ERIC Number: ED207335
Record Type: RIE
Publication Date: 1981-May
A Historical Approach to Legal Aspects of Bilingual Education.
Valdes, Gabriel M.
Court decisions relating to bilingual education in the United States are synthesized and analyzed. In addition to cases relating specifically to language of instruction, those dealing with desegregation and racial or ethnic discrimination are reviewed. In decisions involving the teaching of foreign languages in elementary school, during the period 1923-1947, the trend was to invalidate state statutes prohibiting the teaching of foreign languages below the eighth grade. From 1950 on, court decisions have been consistent in trying to eliminate discrimination against black Americans in public schools. The period 1970-1973 saw Mexican American children identified as a minority group entitled to the protections announced in segregation cases. With Lau vs.
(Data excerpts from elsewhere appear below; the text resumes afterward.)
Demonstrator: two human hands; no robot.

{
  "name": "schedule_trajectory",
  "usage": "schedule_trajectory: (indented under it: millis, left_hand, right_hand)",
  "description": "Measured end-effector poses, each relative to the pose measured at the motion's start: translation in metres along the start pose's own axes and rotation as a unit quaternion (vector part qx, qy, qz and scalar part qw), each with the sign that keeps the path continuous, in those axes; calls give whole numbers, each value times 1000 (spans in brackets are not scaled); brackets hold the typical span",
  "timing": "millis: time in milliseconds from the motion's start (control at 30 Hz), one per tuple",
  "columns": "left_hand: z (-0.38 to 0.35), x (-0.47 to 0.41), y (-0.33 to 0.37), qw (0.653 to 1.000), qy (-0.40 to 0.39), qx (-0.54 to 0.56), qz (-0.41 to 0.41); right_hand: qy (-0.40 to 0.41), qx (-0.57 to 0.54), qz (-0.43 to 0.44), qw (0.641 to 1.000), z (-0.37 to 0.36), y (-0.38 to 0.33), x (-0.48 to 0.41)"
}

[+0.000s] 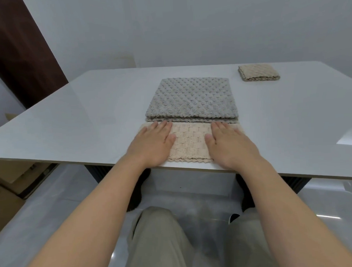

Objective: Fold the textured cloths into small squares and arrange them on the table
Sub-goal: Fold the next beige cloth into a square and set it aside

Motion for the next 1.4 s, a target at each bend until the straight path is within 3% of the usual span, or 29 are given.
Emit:
schedule_trajectory:
  millis: [267,400,500,600,700,900,1067,1400]
  left_hand:
    - [0,6,-22,998,2,-17,61]
    - [10,5,-11,998,4,-37,49]
    - [22,9,21,999,27,-10,-23]
    - [24,14,53,996,15,24,-86]
    - [16,12,67,995,-5,26,-94]
    - [-9,9,74,996,-19,-27,-84]
    - [-13,9,76,995,-23,-41,-90]
    - [-21,15,117,996,-16,-19,-88]
  right_hand:
    - [-5,-2,-81,997,6,39,12]
    - [94,6,-107,990,36,41,12]
    - [164,-36,-147,975,59,49,17]
    - [136,-18,-203,969,64,59,20]
    - [67,9,-239,969,57,59,21]
    - [14,-8,-230,973,43,47,16]
    - [49,-85,-221,970,63,43,20]
    - [125,-109,-174,971,111,33,32]
Point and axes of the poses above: each hand's wrist, its own x-axis away from the middle knuckle, its own z-axis out of the back of the hand, y = z × x, the point moved 10 cm from there along -x, towards the middle knuckle, and after that the axes turned 3 degrees about y, right-handed, at the moved point
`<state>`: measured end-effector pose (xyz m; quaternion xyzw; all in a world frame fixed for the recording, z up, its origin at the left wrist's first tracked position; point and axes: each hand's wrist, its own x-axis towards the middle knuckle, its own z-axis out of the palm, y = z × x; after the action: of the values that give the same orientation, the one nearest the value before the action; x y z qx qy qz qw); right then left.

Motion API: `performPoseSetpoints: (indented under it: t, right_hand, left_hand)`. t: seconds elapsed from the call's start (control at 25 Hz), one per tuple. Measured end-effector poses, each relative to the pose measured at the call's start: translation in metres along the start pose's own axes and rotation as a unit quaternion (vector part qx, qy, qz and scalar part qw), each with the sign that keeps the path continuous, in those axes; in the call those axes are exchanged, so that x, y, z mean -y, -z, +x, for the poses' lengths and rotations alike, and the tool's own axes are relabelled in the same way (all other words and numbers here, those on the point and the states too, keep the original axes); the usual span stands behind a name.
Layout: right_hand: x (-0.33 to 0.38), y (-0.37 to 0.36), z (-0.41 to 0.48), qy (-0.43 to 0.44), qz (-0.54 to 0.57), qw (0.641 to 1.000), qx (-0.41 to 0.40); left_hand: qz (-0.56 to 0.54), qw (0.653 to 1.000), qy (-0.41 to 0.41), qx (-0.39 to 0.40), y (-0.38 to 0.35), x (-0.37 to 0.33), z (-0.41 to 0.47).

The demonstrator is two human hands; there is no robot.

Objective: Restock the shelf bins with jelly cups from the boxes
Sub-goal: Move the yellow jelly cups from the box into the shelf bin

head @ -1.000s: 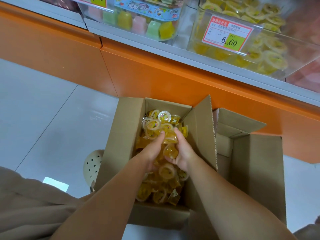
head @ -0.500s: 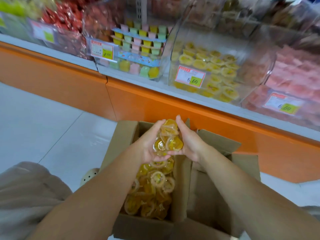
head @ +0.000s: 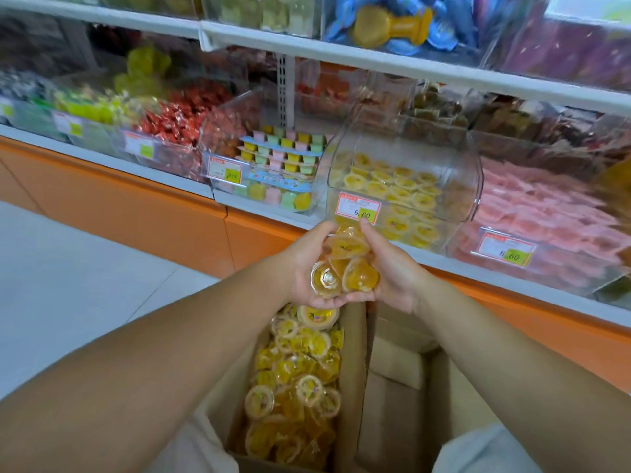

Nichols, a decision ordering relief in the form of special programs for limited English speaking students without specifying the form of relief opened an era of mandatory bilingual education that continues today if only because the Supreme Court has been silent on the subject since then. Since 1975, courts have directed school districts to accommodate the limited English speakers wherever substantial numbers of those speakers desired accommodation. The methodology of bilingual education has found its way into many cases. Finally, the few decisions dealing with the rights of illegal alien children have been divided. (JB)
Publication Type: Information Analyses; Speeches/Meeting Papers; Legal/Legislative/Regulatory Materials
Education Level: N/A
Authoring Institution: N/A
Note: Paper presented at the Annual International Bilingual Bicultural Education Conference (10th, Boston, MA, May 23-30, 1981).